Ketua PAC GP Ansor Paciran, Habib Nawawi, menyatakan bahwa program BSA akan memberikan dampak ganda. “Dengan pengelolaan sampah yang benar, kita bisa menciptakan kas yang melimpah ruah untuk menjalankan kegiatan organisasi ke depan,” ujarnya.
Program ini diharapkan mampu menggerakkan 21 ranting GP Ansor yang tersebar di 17 kelurahan/desa di Kecamatan Paciran. Saat ini, BSA telah berjalan di enam ranting dengan melibatkan 10 personel inti di tingkat PAC dan lima personel di setiap ranting sebagai eksekutor lapangan.
Habib Nawawi juga menekankan pentingnya sinergi. “Harapan saya, sahabat-sahabat yang baru dilantik tetap menjaga komunikasi dan koordinasi. Kita harus bersinergi demi kemajuan Paciran di masa depan,” tambahnya.
Menanggapi peluncuran program ini, Ketua Pengurus Cabang Nahdlatul Ulama (PCNU) Lamongan, Gus Syahrul Munir, menyoroti letak geografis Paciran. Kawasan industri Pantura, menurutnya, menuntut peran aktif pemuda dalam menjaga ekologi.
“Pantura ini penuh dengan industri. Amanat kita bersama adalah tentang kebersihan dan tata kelola lingkungan. Ansor sebagai garda terdepan NU harus terpanggil jiwanya dan turut andil dalam menyelesaikan persoalan sampah ini,” tegas Gus Syahrul.
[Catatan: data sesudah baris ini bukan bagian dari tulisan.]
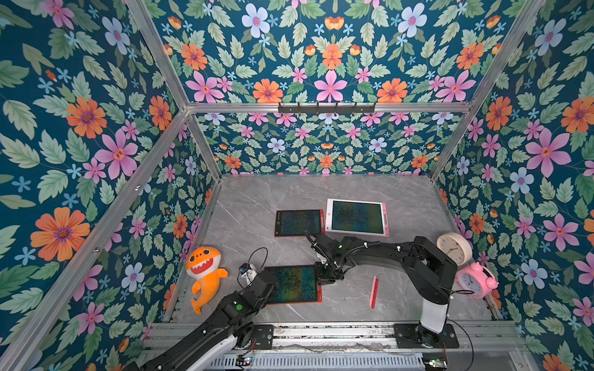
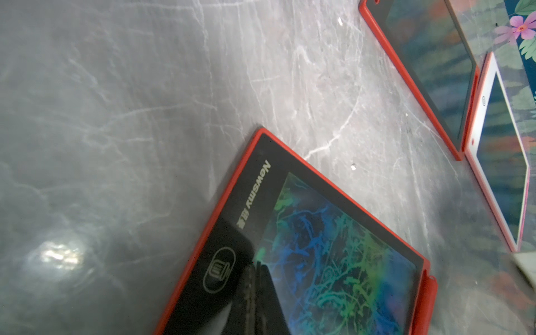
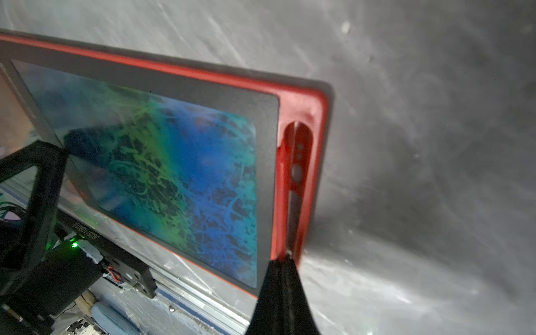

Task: Place the stylus back onto the writing tablet
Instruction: Place the stylus on the writing tablet.

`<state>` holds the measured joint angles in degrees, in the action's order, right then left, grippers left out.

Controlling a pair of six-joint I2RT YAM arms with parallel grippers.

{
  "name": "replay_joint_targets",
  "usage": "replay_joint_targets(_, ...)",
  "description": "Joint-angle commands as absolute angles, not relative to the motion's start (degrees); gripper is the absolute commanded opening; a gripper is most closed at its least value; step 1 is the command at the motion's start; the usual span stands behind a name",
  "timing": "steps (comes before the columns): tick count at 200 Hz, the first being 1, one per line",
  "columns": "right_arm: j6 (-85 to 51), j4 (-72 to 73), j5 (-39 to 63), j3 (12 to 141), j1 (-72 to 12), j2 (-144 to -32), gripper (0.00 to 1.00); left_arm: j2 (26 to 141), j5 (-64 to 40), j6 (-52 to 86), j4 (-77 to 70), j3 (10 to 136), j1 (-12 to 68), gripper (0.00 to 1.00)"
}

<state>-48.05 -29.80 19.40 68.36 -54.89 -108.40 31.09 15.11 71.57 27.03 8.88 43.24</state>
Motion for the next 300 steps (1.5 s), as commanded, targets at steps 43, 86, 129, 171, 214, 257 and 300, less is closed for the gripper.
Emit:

Ia juga mengingatkan prinsip Al-Akhdzu bil Jadid Al-Ashlah, yaitu meneruskan prestasi yang sudah ada dan memperbaikinya dengan inovasi baru yang lebih maslahat. “Lebih baik lagi dengan terinspirasi oleh beberapa teman-teman yang sudah melakukan pemikiran, gerakan, dan lain sebagainya,” pungkasnya.